Have you looked at ikvm?
http://www.ikvm.net/devguide/java2net.html
________________________________
From: Kenneth Tran<mailto:[email protected]>
Sent: 12/16/2013 7:43 PM
To: user<mailto:[email protected]>
Subject: Re: Best ways to use Spark with .NET code
Hi Matei,
1. If I understand pipe correctly, I don't think that it can solve the problem
if the algorithm is iterative and requires a reduction step in each iteration.

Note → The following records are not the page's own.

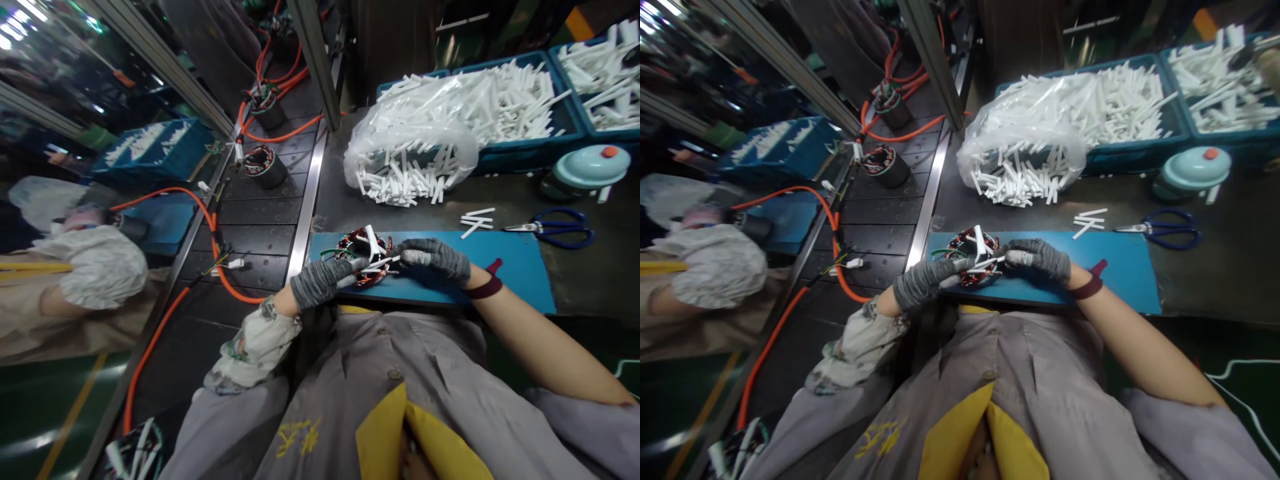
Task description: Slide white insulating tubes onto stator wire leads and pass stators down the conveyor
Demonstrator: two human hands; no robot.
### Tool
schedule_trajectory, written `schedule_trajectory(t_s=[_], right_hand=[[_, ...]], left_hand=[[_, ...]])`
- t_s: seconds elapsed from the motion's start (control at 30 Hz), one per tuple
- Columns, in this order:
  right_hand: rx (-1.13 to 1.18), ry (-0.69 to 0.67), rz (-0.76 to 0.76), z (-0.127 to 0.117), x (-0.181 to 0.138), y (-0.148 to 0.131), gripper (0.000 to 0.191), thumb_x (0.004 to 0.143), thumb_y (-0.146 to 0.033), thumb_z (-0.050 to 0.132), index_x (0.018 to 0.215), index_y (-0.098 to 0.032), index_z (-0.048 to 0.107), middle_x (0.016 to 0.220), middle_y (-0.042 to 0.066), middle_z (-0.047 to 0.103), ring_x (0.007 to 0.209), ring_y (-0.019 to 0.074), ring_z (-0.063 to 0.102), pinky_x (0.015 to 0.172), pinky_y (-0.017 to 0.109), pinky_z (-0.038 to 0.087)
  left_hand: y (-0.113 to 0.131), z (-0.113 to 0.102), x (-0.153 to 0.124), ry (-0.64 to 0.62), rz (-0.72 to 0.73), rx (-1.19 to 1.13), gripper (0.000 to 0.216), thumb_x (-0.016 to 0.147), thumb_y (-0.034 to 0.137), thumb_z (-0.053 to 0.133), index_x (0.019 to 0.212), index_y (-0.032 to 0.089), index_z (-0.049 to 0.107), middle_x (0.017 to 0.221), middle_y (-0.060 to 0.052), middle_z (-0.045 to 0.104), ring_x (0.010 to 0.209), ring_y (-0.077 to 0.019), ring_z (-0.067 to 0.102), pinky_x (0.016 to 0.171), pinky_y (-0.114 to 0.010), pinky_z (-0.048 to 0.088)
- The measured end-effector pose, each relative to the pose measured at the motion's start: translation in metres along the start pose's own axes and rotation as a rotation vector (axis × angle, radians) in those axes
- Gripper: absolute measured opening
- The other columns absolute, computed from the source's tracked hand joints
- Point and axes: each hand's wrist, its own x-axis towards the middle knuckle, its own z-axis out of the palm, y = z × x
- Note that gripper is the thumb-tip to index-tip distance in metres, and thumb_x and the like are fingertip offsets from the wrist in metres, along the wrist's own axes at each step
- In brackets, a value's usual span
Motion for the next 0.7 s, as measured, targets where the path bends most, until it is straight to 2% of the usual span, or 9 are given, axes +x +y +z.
schedule_trajectory(t_s=[0.07, 0.13, 0.2, 0.27, 0.37, 0.43, 0.57, 0.63, 0.7], right_hand=[[0.005, 0.073, 0.02, 0.002, -0.006, 0.0, 0.043, 0.094, -0.057, 0.052, 0.105, -0.019, 0.071, 0.097, 0.006, 0.076, 0.084, 0.0222, 0.07, 0.076, 0.035, 0.056], [-0.145, 0.216, 0.0, 0.005, -0.011, -0.004, 0.043, 0.09, -0.057, 0.059, 0.111, -0.02, 0.07, 0.105, 0.009, 0.076, 0.093, 0.0253, 0.07, 0.083, 0.039, 0.055], [-0.298, 0.297, -0.008, 0.008, -0.012, -0.01, 0.042, 0.087, -0.059, 0.062, 0.104, -0.022, 0.072, 0.1, 0.01, 0.076, 0.092, 0.027, 0.069, 0.085, 0.041, 0.054], [-0.305, 0.247, 0.048, 0.01, -0.01, -0.015, 0.044, 0.09, -0.063, 0.054, 0.085, -0.023, 0.073, 0.082, 0.007, 0.075, 0.078, 0.0237, 0.068, 0.078, 0.038, 0.054], [-0.082, 0.045, 0.212, 0.012, -0.005, -0.019, 0.067, 0.099, -0.065, 0.031, 0.056, -0.022, 0.059, 0.052, 0.003, 0.061, 0.053, 0.0158, 0.058, 0.064, 0.031, 0.051], [-0.015, -0.009, 0.273, 0.009, -0.003, -0.021, 0.071, 0.1, -0.065, 0.024, 0.051, -0.023, 0.053, 0.046, 0.002, 0.056, 0.048, 0.0147, 0.054, 0.062, 0.031, 0.05], [-0.167, 0.135, 0.154, -0.004, 0.001, -0.026, 0.046, 0.089, -0.064, 0.054, 0.09, -0.021, 0.072, 0.084, 0.006, 0.075, 0.074, 0.0207, 0.068, 0.069, 0.032, 0.053], [-0.18, 0.083, 0.078, -0.009, 0.007, -0.028, 0.041, 0.09, -0.059, 0.055, 0.101, -0.022, 0.072, 0.091, 0.005, 0.077, 0.077, 0.0207, 0.07, 0.069, 0.031, 0.053], [-0.178, -0.048, 0.044, -0.009, 0.016, -0.029, 0.04, 0.096, -0.053, 0.046, 0.097, -0.023, 0.072, 0.085, 0.004, 0.076, 0.071, 0.0189, 0.069, 0.067, 0.03, 0.053]], left_hand=[[-0.002, -0.004, 0.002, -0.041, -0.03, -0.053, 0.044, 0.103, 0.03, 0.043, 0.144, 0.019, 0.053, 0.14, -0.003, 0.062, 0.129, -0.015, 0.059, 0.113, -0.026, 0.044], [-0.003, -0.003, 0.001, -0.033, -0.043, -0.026, 0.044, 0.102, 0.03, 0.044, 0.145, 0.022, 0.052, 0.141, -0.002, 0.062, 0.129, -0.016, 0.059, 0.113, -0.028, 0.045], [-0.003, 0.001, -0.001, 0.015, -0.019, 0.005, 0.044, 0.101, 0.029, 0.045, 0.144, 0.023, 0.053, 0.14, -0.003, 0.063, 0.128, -0.0167, 0.06, 0.112, -0.029, 0.047], [-0.004, 0.005, -0.003, 0.071, 0.034, 0.006, 0.044, 0.101, 0.027, 0.046, 0.144, 0.022, 0.053, 0.138, -0.005, 0.064, 0.126, -0.0171, 0.062, 0.11, -0.03, 0.048], [-0.008, 0.009, -0.003, 0.109, 0.1, -0.018, 0.044, 0.101, 0.025, 0.046, 0.144, 0.022, 0.053, 0.138, -0.006, 0.064, 0.126, -0.0174, 0.062, 0.109, -0.031, 0.05], [-0.009, 0.01, -0.002, 0.113, 0.114, -0.026, 0.044, 0.1, 0.023, 0.046, 0.144, 0.022, 0.053, 0.138, -0.006, 0.064, 0.126, -0.0171, 0.062, 0.109, -0.031, 0.05], [-0.01, 0.009, -0.003, 0.046, 0.101, 0.006, 0.045, 0.098, 0.021, 0.05, 0.144, 0.024, 0.053, 0.139, -0.004, 0.063, 0.127, -0.0165, 0.061, 0.11, -0.031, 0.049], [-0.008, 0.009, -0.003, 0.012, 0.104, 0.056, 0.045, 0.098, 0.022, 0.051, 0.143, 0.023, 0.053, 0.14, -0.006, 0.062, 0.127, -0.017, 0.061, 0.109, -0.031, 0.05], [-0.003, 0.009, -0.001, 0.008, 0.1, 0.142, 0.043, 0.098, 0.022, 0.05, 0.141, 0.021, 0.055, 0.135, -0.008, 0.066, 0.122, -0.0184, 0.065, 0.104, -0.031, 0.053]])
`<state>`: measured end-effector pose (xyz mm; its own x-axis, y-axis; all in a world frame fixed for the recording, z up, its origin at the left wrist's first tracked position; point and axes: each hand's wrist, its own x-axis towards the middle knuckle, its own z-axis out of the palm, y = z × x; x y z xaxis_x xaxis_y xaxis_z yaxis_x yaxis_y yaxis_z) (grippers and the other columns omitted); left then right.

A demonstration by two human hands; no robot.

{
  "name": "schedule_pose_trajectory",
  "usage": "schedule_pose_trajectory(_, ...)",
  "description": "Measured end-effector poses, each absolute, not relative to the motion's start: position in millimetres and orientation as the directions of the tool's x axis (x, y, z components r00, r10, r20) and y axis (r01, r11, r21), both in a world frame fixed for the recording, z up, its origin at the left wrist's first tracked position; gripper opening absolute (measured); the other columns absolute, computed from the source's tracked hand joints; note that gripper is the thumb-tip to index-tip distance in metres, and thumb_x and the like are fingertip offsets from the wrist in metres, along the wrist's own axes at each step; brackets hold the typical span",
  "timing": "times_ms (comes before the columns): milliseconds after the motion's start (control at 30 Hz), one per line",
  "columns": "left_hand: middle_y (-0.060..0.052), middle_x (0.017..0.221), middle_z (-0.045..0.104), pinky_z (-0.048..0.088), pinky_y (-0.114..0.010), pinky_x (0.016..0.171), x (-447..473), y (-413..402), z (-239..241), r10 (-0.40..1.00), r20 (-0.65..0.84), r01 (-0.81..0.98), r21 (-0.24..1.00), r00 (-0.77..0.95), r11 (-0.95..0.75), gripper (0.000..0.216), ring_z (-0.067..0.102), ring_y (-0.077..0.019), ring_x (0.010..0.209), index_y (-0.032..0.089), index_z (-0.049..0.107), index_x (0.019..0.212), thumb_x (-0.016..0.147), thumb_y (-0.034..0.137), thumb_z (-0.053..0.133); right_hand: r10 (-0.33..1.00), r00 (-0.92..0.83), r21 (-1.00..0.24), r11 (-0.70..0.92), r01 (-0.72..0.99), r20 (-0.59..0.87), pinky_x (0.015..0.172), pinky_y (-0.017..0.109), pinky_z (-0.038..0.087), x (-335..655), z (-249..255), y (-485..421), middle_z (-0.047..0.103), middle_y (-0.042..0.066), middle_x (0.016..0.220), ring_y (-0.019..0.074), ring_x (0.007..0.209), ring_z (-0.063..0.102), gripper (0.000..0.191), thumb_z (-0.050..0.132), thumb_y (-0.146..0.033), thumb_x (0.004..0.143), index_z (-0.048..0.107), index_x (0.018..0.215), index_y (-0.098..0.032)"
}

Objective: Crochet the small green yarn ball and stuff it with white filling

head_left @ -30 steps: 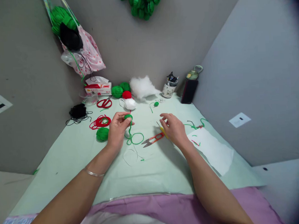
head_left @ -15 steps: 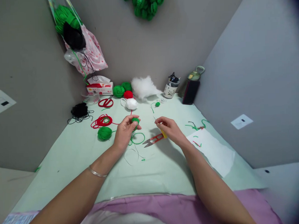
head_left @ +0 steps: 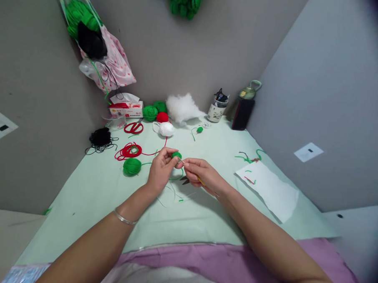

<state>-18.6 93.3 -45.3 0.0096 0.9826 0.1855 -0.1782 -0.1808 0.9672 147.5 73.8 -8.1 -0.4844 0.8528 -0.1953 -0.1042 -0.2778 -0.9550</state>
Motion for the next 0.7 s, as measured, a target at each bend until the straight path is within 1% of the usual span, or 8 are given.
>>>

Consider this simple linear regression example
// Example: Batch-gradient-descent logistic regression, ignoring
biases
for (int i = 0; i < NIter; i++) {
var gradient = data.Sum(p => (w dot p.x - p.y) * p.x);
w -= rate * gradient;
}
In order to use pipe as you said, one needs to move the for loop to the calling
code (in Java), which may not be simple when dealing with more complex code and
would still require (major) re-factoring of the ML libraries. Furthermore,
there will be I/O at each iteration, which makes Spark not different from
Hadoop MapReduce.
2. Before asking this, I have also looked at jni4net. Besides the usage
complexity, jni4net has a few red flags
* It hasn't been developed since 2011 although the latest status is alpha
* Its license terms (and code integrity) may not pass our legal department
* Its robustness and efficiency are dubious.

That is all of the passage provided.